══ The data ══
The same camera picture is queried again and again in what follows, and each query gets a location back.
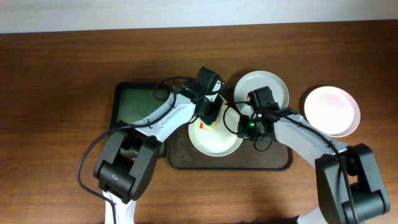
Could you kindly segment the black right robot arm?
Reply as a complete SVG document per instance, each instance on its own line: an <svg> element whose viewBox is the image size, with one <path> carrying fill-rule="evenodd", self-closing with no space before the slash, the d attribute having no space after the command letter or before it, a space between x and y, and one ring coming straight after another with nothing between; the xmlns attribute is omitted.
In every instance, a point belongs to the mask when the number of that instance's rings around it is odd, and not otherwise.
<svg viewBox="0 0 398 224"><path fill-rule="evenodd" d="M315 169L318 205L293 223L364 223L391 209L371 148L333 139L291 108L243 115L238 136L284 144Z"/></svg>

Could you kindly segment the green and yellow sponge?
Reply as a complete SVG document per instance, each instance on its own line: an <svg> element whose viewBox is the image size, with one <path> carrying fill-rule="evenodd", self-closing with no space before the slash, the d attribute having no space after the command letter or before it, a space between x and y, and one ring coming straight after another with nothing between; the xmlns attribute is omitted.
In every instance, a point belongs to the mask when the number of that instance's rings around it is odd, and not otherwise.
<svg viewBox="0 0 398 224"><path fill-rule="evenodd" d="M225 98L221 95L218 95L214 102L212 102L210 105L206 116L200 117L200 127L205 128L206 130L214 128L221 121L221 110L225 104L227 104Z"/></svg>

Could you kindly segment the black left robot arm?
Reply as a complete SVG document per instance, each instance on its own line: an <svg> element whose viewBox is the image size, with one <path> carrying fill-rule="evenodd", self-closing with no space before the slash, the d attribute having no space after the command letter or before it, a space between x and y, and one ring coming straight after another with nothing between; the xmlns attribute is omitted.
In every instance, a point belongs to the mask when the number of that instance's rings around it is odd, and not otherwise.
<svg viewBox="0 0 398 224"><path fill-rule="evenodd" d="M106 223L133 223L136 202L151 181L162 143L195 116L215 121L222 89L222 82L180 85L151 114L102 135L106 142L93 175L103 191L100 198L107 202Z"/></svg>
═══
* _Your goal_: From the data above, copy every line where "robot" appears.

* _Exercise solution_:
Could you kindly segment the black right robot arm?
Could you kindly segment the black left robot arm?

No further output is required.